STAKEHOLDERS: Equally crucial to having the dissemination message defined and agreed is having clear to whom we want to disseminate the results of the project. Our intention is in fact that of reaching a considerable number of individuals or companies who can be interested in the innovation proposed in Up-THERM.
To this end, a stakeholders analysis was performed. A stakeholder is any person or organization, who can be positively or negatively impacted by, or cause an impact on the actions of a company, government, or organization. Types of stakeholders are:
• Primary stakeholders: are those ultimately affected, either positively or negatively, by an organization's actions;
• Secondary stakeholders: are the ‘intermediaries’, that is, persons or organizations who are indirectly affected by an organization's actions;
• Key stakeholders: (who can also belong to the first 2 groups) have significant influence upon or importance within an organization.
In Up-THERM, the main categories addressed by the dissemination action of the Consortium will be the primary stakeholders and the key ones, when they do not coincide. This is mainly due to the fact that the project aims at developing a micro-CHP (Electrical Power < 3 kW) able to exploit low temperature feedstock with high efficiency (25% at least in case of natural gas fuelled engine) and low cost (cost target = 650 - 1000 €/kW), thus communication will represent a tool by which the approach with the market will be favoured.
In the case of Up-THERM, we can summarize this group of companies as follows:
KEY AUDIENCE - In this category we will include public & private energy efficiency promoting organizations
The public and private organizations which promote the energy efficiency technology solutions should show interest on an innovative technology able to promote the application of CHP technology in small power size applications, mainly in the domestic sector. Presently, cogeneration units have a wide diffusion for medium and large applications (Power > 200 kW), while in the domestic, small offices, small commercial sectors the low conversion efficiency and the high costs are stopping the CHP technology installations. Developing competitive solutions to improve the small size CHP efficiency and to reduce its cost perfectly fit the energy efficiency context.
PRIMARY AUDIENCE - The primary audience for the Up-THERM dissemination will be mostly constituted by:
1- Companies in distributed electricity production;
2- Energy efficiency companies, Energy Service Companies (ESCo);
3- CHP manufacturers;
4- CHP installers;
5- Municipalities;
6- End-users as markets, offices, sport centres, hotels, etc.

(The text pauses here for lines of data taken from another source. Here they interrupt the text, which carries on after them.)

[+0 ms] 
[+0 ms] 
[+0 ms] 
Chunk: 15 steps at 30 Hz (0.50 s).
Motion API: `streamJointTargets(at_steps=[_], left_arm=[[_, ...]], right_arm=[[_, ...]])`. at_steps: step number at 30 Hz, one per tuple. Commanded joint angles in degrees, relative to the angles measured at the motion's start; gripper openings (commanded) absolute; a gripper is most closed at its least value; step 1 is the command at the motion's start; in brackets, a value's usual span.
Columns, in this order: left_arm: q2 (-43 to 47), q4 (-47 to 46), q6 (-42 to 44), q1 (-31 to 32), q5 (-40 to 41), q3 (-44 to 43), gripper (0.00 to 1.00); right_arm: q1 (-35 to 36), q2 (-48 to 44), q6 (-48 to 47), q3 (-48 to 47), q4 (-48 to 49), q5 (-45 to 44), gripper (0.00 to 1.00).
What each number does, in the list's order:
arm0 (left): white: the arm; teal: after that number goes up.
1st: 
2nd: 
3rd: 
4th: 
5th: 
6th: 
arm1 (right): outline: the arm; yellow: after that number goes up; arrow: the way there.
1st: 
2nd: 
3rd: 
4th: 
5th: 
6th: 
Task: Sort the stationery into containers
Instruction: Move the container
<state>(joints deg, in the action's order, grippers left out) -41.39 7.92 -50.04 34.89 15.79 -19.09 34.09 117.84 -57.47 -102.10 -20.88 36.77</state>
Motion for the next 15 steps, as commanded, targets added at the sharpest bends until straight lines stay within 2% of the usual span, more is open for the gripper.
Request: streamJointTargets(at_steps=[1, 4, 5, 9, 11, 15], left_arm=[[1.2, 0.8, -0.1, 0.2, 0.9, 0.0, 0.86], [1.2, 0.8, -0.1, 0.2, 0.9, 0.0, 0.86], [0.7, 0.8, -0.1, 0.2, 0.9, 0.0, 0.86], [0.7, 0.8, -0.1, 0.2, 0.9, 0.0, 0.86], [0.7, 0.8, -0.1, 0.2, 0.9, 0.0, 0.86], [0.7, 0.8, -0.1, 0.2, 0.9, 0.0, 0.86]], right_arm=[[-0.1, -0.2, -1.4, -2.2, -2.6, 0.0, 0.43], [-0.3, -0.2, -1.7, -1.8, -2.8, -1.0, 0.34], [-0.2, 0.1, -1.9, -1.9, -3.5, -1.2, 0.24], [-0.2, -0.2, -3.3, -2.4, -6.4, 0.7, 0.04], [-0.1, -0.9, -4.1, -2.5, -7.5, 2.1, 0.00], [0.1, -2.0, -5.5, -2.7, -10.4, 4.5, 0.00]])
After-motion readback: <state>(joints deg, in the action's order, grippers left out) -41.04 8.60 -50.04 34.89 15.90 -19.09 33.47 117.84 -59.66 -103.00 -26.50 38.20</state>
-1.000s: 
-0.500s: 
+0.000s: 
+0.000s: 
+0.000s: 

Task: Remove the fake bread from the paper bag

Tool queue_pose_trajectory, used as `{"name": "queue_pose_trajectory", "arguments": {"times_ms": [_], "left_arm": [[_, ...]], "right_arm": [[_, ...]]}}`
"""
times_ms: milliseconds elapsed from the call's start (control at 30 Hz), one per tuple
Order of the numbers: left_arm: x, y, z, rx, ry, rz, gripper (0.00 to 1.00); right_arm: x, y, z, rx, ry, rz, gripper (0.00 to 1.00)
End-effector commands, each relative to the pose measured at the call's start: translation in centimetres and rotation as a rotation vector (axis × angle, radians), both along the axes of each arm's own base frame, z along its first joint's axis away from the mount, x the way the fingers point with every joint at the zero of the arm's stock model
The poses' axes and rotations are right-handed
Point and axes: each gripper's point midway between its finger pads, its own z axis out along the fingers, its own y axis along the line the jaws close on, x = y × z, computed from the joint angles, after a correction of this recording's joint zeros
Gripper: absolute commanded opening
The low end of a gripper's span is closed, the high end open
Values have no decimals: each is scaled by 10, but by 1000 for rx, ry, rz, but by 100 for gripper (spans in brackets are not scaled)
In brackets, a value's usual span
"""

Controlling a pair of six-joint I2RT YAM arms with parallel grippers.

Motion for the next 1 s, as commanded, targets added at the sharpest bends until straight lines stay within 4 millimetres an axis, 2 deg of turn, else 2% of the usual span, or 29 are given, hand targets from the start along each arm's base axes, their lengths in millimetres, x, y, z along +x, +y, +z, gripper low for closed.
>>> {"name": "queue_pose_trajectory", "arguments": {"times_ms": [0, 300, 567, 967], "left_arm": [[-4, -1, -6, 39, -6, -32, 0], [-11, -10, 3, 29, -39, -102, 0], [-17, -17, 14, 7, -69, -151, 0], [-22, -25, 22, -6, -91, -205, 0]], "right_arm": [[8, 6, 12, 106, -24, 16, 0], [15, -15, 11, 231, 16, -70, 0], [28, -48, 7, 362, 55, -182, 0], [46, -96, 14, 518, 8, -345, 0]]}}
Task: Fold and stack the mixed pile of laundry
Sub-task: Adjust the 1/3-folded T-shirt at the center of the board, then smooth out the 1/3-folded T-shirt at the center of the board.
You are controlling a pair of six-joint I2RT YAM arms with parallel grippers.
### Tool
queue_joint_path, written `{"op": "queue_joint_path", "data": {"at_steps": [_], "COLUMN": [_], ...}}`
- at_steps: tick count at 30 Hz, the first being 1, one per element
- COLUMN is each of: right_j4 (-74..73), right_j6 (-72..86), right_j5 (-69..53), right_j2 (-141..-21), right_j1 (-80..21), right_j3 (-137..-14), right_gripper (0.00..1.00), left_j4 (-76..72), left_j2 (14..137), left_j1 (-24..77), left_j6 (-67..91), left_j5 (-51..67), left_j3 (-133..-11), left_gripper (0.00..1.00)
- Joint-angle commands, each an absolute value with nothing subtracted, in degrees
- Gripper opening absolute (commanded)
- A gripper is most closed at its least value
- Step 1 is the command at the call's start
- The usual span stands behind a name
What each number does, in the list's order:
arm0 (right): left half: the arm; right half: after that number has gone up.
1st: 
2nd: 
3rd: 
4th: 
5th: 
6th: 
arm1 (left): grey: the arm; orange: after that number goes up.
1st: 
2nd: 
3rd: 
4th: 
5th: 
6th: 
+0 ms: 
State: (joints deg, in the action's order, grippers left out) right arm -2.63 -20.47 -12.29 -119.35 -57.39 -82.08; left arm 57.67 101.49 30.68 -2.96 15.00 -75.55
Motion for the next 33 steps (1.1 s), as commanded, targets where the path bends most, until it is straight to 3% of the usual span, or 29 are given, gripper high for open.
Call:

As aforementioned, the energy efficiency associations are surely a key audience to be contacted in order to disseminate the Up-THERM project results. The interest on energy efficiency technology is continuously rising in the last years for a series of crucial reasons:
1- the increasing cost of energy;
2- the growing feeling of pollutions problems due to an excessive use of fossil fuel (pollutants and GreenHouse Gases emissions);
3- The perception of risks in fuel availability, for political problems and for the absence of new oilfield discovery.
In the first part of the project, the Up-THERM Participants identified the most important Associations in the energy efficiency and cogeneration sectors to be contacted in order to promote the project results. The SMEs decided to contact the Associations in the second part of the project, after the regenerator will be designed (WP4) and during the engine executive design (WP5).
COMPANIES’ NETWORK: As anticipated, companies potentially interested in the Up-THERM project results are of different sectors:
1- Companies in distributed electricity production;
2- Energy efficiency companies, Energy Service Companies (ESCo);
3- CHP manufacturers;
4- CHP installers;
5- Municipalities;
6- End-users as markets, offices, sport centres, hotels, etc..
It is clear that a specific message should be formulated for companies of each sector. This is a target for the second part of the project, when the Up-THERM concept will be clearly demonstrated and quantitatively assessed. In the first part, each SME Participants contacted some specific companies among their Customers and Suppliers, to advise them of the project start-up and of the research targets.
To do this, the SME Participants and RTD Performers took advantage of the participation at congresses and fairs to disseminate among the energy efficiency and CHP operators the Up-THERM message, and additionally published and created ad hoc scientific materials supporting the diffusion of the project results among such a specialized and professional group of players in the CHP sector.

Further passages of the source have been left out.